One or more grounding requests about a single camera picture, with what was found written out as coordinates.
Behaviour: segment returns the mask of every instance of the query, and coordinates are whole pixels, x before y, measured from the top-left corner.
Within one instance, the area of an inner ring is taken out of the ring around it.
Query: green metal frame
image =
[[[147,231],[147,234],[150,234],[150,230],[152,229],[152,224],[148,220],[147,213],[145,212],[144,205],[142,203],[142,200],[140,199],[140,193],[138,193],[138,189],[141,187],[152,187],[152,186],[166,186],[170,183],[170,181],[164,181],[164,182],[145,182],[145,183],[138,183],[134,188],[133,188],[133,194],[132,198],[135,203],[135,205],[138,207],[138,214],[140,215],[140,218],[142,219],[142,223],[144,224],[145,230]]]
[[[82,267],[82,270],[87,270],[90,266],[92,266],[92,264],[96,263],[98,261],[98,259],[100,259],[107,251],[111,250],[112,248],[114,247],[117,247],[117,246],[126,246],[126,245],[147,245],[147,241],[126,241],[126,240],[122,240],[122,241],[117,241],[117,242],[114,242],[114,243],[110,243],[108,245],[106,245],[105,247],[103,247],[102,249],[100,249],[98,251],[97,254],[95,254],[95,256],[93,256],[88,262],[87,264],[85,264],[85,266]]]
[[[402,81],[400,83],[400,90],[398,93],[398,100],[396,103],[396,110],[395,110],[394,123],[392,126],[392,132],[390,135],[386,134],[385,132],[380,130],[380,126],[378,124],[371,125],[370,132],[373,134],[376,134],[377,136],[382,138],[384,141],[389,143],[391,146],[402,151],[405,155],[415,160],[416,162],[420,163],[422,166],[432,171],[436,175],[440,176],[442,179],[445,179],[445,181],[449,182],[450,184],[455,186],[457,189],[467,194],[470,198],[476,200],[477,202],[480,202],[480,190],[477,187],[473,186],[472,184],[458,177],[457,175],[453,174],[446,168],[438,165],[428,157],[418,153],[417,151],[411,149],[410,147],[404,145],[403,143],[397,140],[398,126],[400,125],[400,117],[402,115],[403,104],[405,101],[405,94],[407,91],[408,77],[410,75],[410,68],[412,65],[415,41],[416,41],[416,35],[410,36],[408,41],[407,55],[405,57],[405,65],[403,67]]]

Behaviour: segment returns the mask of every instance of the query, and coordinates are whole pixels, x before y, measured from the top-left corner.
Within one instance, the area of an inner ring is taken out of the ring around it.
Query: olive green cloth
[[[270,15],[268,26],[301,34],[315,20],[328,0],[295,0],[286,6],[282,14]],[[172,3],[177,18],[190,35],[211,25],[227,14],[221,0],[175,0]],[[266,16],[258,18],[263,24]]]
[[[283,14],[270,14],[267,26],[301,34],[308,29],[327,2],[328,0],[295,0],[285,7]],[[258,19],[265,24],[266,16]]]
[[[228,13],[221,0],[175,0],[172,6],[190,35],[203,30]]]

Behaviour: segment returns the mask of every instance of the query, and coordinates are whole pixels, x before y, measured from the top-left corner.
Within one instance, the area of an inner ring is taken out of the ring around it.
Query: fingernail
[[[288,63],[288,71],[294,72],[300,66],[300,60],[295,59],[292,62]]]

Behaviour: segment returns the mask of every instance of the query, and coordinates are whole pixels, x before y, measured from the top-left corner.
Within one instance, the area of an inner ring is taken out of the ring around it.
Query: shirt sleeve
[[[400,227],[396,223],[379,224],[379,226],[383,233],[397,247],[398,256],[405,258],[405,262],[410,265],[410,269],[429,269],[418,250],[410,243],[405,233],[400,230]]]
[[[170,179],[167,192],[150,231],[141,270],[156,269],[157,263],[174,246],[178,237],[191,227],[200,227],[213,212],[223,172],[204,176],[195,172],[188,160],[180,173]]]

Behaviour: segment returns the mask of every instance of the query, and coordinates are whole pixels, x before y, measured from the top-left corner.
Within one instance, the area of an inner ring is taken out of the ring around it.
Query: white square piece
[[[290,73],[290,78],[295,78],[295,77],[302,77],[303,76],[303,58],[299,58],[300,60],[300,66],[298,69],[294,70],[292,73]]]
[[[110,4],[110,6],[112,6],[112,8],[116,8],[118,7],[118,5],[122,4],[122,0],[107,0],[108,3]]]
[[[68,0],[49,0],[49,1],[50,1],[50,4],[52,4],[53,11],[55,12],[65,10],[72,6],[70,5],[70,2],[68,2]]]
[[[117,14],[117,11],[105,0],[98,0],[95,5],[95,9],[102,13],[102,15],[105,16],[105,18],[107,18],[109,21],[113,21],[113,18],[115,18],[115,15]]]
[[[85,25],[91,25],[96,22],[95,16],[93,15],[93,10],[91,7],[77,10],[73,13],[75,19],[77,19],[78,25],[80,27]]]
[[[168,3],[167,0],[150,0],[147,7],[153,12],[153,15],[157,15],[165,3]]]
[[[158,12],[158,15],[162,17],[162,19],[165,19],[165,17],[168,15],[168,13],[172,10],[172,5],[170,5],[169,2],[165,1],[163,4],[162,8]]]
········
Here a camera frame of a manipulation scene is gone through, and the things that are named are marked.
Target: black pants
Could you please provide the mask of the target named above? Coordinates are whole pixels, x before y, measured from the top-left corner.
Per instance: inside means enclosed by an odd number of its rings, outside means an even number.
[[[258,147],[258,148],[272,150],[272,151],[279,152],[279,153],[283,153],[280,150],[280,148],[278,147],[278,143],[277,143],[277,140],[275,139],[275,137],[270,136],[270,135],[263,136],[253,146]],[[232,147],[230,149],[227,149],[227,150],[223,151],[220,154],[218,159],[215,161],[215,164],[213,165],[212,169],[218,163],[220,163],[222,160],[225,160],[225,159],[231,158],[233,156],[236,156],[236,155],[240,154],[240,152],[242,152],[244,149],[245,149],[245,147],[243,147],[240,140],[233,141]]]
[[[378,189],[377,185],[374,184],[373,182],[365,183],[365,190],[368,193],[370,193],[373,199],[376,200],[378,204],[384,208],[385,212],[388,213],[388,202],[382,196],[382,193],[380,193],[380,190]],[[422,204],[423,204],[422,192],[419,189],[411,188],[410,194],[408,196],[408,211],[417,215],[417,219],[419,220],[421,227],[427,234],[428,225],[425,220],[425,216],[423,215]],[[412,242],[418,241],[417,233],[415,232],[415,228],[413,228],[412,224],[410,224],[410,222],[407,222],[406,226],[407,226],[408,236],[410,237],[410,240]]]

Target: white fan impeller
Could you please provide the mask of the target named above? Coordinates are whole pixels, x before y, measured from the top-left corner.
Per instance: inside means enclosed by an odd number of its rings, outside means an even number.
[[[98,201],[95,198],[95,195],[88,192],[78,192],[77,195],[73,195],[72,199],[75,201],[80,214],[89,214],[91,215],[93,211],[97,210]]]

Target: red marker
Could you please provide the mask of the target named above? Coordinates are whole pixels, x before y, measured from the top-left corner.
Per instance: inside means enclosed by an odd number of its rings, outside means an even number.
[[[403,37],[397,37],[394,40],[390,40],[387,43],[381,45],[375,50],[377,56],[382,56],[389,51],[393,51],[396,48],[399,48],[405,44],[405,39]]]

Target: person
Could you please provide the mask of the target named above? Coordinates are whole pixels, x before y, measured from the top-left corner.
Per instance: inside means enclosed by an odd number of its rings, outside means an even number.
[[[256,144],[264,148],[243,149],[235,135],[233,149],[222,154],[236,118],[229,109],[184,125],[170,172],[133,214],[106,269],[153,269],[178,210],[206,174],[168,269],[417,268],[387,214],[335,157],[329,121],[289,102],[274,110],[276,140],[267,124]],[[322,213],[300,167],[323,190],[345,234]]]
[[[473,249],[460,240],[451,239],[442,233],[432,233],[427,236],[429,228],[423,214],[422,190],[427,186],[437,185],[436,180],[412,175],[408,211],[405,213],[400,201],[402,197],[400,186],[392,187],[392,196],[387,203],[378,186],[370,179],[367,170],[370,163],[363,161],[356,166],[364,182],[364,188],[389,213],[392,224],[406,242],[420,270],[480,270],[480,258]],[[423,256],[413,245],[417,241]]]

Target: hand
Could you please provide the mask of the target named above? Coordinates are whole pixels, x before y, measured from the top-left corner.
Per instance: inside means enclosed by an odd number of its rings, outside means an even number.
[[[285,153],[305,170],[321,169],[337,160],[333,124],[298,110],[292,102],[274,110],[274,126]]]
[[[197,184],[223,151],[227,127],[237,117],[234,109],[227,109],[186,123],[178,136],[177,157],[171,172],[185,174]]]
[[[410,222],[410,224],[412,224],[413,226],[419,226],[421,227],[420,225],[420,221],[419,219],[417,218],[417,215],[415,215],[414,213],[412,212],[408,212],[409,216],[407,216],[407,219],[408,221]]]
········
=== WHAT TO PRODUCE ===
Send back an exact copy of only the lines from the line with "One or more" up to and including the line with "Query: green metal frame" in the data above.

=== TASK RESULT ===
One or more grounding requests about a single camera picture, with what was found written out as coordinates.
Behaviour: segment returns the mask of every instance of the query, and coordinates are whole pixels, x before y, measured from the top-left corner.
Within one instance, the area of an inner ring is taken out of the ring around it.
Query: green metal frame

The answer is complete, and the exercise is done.